┌──
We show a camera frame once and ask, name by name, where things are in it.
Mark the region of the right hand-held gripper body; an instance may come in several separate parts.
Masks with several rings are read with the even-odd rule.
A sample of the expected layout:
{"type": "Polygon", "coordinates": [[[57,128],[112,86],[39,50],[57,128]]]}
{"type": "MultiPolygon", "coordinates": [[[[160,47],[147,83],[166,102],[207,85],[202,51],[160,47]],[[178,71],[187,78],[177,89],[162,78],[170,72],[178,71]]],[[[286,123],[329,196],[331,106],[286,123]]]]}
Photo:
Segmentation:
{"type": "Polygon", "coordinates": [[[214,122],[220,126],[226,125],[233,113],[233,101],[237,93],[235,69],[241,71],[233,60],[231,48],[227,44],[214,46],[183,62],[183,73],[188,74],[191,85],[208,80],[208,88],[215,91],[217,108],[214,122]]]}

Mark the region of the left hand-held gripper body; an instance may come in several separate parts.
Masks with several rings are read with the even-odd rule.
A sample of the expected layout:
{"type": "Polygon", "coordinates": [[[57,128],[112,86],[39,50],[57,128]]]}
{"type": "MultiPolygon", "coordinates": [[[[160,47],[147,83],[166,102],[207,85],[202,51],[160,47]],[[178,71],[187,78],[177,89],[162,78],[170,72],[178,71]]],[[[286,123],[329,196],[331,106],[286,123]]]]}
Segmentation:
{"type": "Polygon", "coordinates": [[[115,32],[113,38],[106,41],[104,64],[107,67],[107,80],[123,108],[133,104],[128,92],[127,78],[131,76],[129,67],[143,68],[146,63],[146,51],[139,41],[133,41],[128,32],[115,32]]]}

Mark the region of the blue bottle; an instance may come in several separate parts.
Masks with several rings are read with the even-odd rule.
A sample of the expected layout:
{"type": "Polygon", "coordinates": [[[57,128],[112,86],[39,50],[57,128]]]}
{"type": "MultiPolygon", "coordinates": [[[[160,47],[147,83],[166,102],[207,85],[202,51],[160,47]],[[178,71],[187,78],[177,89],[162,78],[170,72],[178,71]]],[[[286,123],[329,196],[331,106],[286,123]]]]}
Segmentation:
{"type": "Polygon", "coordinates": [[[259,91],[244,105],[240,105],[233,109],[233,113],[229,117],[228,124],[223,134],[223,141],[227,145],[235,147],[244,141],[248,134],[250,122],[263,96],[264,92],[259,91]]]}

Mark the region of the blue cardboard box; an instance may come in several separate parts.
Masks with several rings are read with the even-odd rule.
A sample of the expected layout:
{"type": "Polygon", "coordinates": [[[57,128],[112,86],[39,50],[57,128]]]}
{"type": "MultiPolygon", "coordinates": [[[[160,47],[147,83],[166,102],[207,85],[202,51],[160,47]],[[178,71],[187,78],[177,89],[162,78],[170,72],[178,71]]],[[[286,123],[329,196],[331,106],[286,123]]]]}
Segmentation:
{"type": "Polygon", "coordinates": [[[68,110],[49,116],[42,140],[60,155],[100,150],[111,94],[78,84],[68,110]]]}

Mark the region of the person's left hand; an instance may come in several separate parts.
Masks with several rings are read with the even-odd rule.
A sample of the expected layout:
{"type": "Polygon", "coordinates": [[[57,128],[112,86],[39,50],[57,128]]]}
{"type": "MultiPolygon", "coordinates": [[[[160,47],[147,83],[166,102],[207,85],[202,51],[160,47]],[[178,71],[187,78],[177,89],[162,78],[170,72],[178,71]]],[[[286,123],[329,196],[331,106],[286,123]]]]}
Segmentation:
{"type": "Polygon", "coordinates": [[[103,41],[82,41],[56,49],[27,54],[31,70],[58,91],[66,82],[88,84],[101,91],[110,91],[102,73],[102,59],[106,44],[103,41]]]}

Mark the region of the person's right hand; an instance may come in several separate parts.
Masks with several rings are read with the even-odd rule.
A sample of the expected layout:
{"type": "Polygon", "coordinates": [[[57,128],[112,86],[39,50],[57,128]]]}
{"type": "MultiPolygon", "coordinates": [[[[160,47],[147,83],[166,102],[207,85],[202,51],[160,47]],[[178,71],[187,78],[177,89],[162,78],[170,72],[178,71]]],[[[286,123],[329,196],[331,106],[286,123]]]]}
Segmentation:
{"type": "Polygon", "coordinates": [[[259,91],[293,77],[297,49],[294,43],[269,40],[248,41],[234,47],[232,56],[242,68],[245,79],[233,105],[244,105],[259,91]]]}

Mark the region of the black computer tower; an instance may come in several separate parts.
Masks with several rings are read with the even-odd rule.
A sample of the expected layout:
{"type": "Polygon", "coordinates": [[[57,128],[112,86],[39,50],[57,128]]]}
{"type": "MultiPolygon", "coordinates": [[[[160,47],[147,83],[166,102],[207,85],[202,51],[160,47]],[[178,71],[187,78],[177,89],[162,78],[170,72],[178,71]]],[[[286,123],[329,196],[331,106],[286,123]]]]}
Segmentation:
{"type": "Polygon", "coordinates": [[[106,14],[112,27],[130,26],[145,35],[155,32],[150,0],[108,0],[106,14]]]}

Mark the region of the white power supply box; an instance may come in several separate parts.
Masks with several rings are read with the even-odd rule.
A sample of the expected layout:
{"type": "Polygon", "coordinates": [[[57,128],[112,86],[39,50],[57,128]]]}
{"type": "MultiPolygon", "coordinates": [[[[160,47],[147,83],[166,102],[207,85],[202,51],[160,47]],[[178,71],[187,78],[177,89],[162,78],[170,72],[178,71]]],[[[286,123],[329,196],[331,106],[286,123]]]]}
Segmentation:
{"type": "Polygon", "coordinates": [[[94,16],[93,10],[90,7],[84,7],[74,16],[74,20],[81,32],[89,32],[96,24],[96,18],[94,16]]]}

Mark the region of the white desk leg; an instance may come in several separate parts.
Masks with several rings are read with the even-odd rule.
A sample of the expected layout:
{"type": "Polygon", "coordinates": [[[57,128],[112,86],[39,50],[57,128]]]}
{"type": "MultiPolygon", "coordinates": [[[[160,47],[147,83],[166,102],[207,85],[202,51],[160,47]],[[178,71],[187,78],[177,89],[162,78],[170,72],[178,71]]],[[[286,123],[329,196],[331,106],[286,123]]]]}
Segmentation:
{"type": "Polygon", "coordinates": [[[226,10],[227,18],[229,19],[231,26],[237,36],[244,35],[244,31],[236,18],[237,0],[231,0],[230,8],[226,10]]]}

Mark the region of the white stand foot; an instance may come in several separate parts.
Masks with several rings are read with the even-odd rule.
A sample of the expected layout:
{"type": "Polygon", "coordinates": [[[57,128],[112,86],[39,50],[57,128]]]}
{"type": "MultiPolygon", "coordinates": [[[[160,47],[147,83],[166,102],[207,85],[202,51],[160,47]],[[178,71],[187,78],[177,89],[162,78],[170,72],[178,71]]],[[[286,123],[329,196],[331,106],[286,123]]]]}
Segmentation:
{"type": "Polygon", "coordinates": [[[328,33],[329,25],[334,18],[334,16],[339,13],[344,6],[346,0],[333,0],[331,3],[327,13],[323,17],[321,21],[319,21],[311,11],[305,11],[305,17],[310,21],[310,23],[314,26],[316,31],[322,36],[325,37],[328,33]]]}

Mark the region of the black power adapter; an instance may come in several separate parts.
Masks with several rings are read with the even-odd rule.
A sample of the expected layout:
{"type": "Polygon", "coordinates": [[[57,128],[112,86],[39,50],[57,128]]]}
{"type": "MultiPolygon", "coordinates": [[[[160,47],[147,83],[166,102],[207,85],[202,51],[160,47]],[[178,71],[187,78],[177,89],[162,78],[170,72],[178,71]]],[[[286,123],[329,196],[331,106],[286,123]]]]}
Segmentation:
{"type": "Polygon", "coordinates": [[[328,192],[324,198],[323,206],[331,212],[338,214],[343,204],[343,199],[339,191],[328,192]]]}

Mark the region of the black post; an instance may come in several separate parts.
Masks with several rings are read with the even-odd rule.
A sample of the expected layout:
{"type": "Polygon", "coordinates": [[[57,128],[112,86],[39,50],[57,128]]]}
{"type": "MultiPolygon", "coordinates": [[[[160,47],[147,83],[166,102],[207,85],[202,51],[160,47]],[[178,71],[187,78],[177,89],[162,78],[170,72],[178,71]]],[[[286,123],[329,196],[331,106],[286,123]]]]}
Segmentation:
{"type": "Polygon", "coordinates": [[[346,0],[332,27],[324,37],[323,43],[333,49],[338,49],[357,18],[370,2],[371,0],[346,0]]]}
└──
TASK GOAL -> Filter the records for lines holding the string "white". Copy each one.

REPLY ->
Mark the region of the white power supply box; an instance may come in several separate parts.
Mark the region of the white desk leg; an instance may come in several separate parts.
Mark the region of the white stand foot; an instance may come in several separate parts.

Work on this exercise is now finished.